* _Exercise description_: Among the records below, find the lines that hold the word "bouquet" and report how many there are, with no other words.

* _Source records_:
______________________________

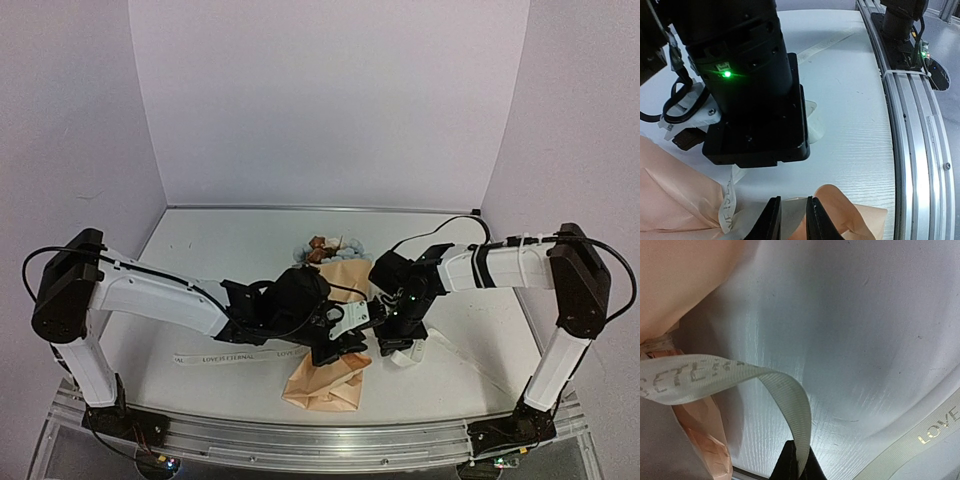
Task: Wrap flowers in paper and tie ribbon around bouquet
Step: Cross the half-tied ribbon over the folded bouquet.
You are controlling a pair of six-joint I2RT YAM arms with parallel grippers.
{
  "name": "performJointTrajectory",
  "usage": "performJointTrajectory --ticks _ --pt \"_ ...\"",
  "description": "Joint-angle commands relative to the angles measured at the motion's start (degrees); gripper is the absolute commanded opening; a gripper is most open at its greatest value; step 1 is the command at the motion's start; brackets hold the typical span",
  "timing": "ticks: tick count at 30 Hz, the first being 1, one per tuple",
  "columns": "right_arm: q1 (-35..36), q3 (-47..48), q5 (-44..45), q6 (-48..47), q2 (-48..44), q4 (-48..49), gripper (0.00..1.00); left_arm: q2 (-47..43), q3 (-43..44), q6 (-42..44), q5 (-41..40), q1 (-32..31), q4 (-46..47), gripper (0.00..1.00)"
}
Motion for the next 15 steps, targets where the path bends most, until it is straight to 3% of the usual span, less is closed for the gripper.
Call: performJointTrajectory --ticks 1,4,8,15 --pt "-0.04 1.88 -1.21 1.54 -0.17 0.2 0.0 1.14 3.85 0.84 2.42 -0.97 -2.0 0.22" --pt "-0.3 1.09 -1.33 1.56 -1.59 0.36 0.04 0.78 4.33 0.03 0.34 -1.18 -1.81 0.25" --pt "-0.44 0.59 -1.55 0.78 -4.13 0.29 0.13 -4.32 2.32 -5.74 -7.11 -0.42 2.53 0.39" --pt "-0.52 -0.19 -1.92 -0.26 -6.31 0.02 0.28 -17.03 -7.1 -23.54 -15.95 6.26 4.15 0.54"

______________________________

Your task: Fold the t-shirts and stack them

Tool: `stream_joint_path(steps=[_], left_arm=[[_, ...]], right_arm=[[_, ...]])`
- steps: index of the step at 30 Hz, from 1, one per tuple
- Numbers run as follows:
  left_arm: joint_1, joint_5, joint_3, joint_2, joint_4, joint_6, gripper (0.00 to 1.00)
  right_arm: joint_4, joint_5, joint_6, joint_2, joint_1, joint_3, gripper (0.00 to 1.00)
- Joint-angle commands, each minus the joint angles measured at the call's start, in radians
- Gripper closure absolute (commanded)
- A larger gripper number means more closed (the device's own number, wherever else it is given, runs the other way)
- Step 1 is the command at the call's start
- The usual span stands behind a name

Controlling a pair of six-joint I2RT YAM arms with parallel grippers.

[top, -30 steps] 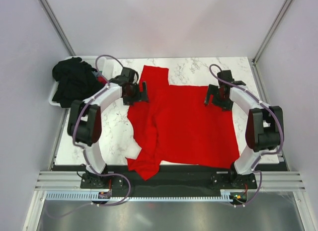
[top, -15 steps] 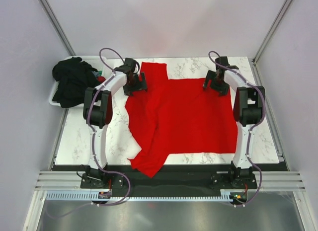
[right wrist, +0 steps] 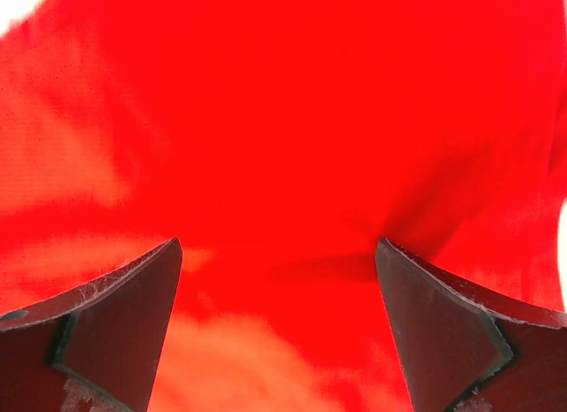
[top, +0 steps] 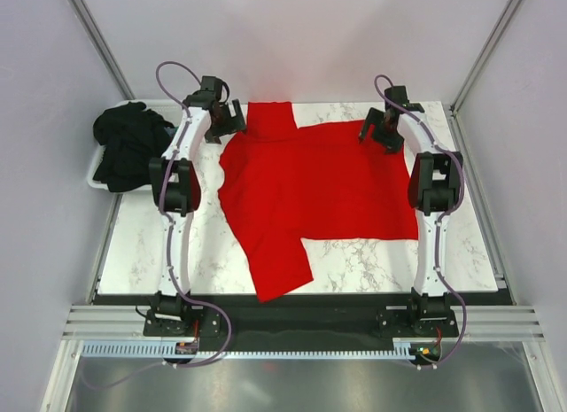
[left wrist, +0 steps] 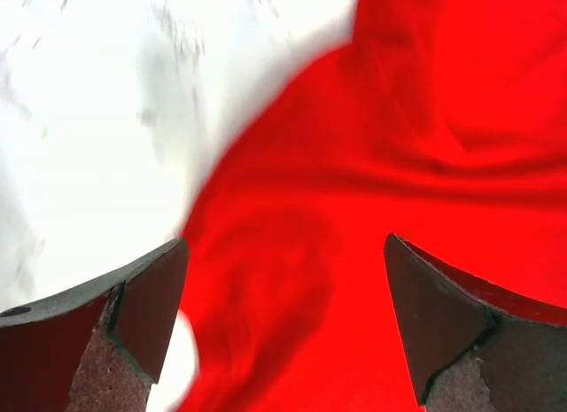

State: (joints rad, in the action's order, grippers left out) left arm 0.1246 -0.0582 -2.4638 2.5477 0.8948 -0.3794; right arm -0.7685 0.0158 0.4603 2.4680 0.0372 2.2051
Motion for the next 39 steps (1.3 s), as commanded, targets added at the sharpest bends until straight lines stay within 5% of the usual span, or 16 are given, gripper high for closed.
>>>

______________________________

* _Reply_: 2